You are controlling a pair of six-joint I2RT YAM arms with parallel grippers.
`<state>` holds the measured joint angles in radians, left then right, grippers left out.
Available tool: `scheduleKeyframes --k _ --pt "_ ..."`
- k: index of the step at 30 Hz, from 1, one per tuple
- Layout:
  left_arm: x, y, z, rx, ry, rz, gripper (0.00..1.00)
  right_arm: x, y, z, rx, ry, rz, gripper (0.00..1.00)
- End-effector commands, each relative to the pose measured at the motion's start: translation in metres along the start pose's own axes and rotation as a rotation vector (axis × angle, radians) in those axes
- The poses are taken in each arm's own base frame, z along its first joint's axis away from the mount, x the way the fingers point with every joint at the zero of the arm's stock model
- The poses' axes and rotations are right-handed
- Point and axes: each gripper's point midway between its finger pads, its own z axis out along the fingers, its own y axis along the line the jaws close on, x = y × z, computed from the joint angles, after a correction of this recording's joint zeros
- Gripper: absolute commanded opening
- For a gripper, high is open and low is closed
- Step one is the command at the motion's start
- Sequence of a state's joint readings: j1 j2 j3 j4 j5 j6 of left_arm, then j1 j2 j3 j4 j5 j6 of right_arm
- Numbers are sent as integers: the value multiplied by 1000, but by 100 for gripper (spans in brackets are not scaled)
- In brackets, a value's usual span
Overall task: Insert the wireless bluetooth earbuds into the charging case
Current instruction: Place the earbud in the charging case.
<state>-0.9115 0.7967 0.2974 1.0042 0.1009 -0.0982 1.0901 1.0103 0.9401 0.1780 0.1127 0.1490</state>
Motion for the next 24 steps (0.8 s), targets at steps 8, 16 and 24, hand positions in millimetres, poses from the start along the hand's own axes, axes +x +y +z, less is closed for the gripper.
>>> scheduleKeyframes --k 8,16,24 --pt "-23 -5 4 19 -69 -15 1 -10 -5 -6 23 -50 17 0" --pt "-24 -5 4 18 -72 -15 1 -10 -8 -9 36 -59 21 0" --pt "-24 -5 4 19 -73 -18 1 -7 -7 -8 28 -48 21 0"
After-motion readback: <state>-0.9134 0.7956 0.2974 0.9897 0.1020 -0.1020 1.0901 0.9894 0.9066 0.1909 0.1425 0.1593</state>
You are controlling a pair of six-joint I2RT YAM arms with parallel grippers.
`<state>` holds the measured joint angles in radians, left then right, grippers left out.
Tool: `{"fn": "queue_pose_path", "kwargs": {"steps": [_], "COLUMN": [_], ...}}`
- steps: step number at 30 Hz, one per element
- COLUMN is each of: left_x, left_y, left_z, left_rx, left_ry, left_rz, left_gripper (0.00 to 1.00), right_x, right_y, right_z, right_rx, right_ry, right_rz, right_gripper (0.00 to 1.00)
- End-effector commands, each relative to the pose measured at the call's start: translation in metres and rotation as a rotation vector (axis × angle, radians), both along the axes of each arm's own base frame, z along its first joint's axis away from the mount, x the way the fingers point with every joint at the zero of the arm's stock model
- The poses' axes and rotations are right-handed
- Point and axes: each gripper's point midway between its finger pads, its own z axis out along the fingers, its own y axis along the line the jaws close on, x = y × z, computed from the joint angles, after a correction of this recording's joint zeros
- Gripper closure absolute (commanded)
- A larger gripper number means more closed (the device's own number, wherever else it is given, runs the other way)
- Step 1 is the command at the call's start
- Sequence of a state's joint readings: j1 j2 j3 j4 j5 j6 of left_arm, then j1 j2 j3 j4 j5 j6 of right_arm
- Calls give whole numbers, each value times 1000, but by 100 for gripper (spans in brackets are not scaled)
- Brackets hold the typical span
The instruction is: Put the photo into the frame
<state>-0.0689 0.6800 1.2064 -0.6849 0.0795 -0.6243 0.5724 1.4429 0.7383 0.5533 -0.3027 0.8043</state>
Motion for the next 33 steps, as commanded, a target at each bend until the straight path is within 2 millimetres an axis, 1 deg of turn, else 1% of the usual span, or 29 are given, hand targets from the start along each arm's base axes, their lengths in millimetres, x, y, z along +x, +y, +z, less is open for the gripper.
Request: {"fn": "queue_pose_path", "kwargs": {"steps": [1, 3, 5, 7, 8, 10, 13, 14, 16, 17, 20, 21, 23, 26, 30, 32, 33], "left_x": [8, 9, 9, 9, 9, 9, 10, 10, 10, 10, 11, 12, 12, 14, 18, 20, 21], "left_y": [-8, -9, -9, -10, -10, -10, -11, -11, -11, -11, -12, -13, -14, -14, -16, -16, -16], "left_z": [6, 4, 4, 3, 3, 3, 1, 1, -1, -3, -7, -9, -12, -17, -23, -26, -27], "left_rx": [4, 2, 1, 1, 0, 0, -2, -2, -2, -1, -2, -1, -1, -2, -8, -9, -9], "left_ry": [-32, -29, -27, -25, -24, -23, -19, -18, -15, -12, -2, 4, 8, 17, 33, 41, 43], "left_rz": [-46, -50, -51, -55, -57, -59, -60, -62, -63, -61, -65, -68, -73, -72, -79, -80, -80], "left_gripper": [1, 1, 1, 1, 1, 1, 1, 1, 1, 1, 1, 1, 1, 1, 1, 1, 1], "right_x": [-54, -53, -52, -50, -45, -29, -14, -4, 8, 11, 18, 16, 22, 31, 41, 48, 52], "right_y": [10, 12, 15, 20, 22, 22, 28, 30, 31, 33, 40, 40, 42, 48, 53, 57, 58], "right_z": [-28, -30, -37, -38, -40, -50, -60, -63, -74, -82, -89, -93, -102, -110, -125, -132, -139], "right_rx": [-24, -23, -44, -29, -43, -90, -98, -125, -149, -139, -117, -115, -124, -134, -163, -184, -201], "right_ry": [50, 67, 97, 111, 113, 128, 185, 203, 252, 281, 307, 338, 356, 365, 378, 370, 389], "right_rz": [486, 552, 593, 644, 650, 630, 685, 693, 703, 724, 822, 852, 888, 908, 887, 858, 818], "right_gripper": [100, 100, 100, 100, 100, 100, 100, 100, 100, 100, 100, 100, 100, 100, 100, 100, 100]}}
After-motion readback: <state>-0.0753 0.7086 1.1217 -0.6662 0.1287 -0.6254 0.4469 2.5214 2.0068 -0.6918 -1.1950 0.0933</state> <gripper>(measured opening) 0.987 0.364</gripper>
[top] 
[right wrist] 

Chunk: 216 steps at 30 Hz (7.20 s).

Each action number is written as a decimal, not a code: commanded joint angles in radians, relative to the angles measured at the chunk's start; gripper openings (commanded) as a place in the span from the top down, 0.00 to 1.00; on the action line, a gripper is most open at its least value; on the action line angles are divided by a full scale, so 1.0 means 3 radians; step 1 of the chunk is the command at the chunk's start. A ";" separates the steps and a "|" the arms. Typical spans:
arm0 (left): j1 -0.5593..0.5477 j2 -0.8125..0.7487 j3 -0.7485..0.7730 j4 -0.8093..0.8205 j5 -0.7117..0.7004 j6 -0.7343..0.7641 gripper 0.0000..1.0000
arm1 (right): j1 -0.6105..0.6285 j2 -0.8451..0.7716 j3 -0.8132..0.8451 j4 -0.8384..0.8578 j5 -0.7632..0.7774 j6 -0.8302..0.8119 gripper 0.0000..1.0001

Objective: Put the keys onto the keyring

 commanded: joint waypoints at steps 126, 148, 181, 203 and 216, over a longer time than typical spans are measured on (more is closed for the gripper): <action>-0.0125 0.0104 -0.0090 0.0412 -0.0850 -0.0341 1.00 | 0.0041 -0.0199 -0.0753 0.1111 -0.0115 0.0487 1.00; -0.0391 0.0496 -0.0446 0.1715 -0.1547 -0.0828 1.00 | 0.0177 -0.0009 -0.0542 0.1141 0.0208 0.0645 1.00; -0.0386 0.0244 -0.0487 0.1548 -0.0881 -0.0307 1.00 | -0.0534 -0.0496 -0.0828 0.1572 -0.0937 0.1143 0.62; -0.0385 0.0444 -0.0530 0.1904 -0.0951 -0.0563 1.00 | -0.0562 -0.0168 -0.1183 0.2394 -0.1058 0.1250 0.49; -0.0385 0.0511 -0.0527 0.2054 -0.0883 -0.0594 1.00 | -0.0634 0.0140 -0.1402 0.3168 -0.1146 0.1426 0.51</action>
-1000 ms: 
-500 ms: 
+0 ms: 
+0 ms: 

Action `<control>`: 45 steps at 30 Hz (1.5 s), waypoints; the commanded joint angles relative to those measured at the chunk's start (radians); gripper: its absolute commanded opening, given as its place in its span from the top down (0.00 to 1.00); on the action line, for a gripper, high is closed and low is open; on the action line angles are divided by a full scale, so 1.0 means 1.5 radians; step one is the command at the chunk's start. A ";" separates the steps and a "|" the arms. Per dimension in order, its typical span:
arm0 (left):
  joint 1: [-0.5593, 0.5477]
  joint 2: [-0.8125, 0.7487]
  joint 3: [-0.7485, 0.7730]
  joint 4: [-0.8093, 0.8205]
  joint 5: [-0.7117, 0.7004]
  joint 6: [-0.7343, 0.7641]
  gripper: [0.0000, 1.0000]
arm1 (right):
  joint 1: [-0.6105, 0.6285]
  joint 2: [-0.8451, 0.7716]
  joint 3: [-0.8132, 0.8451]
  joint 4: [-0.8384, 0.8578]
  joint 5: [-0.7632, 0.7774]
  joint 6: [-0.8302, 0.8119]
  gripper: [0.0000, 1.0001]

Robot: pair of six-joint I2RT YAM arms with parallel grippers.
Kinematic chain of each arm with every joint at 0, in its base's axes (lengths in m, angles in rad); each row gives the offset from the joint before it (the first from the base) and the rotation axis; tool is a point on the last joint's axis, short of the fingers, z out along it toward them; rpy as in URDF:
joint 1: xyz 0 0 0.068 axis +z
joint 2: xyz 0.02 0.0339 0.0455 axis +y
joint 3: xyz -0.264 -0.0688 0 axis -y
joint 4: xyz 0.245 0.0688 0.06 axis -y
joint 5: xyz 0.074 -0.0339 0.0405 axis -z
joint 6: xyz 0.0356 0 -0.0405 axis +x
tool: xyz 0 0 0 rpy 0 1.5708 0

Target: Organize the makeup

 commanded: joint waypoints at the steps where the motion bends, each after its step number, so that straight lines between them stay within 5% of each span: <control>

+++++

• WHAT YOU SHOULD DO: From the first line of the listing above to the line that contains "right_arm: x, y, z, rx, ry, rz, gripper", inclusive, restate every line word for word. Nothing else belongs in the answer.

• OUTPUT OF THE EXERCISE:
You are controlling a pair of six-joint I2RT YAM arms with parallel grippers.
`<state>` holds the measured joint angles in radians, left then right, grippers left out.
Available tool: `scheduleKeyframes --k _ --pt "_ ..."`
- k: index of the step at 30 Hz, from 1, one per tuple
- Layout:
  left_arm: x, y, z, rx, ry, rz, gripper (0.00..1.00)
  right_arm: x, y, z, rx, ry, rz, gripper (0.00..1.00)

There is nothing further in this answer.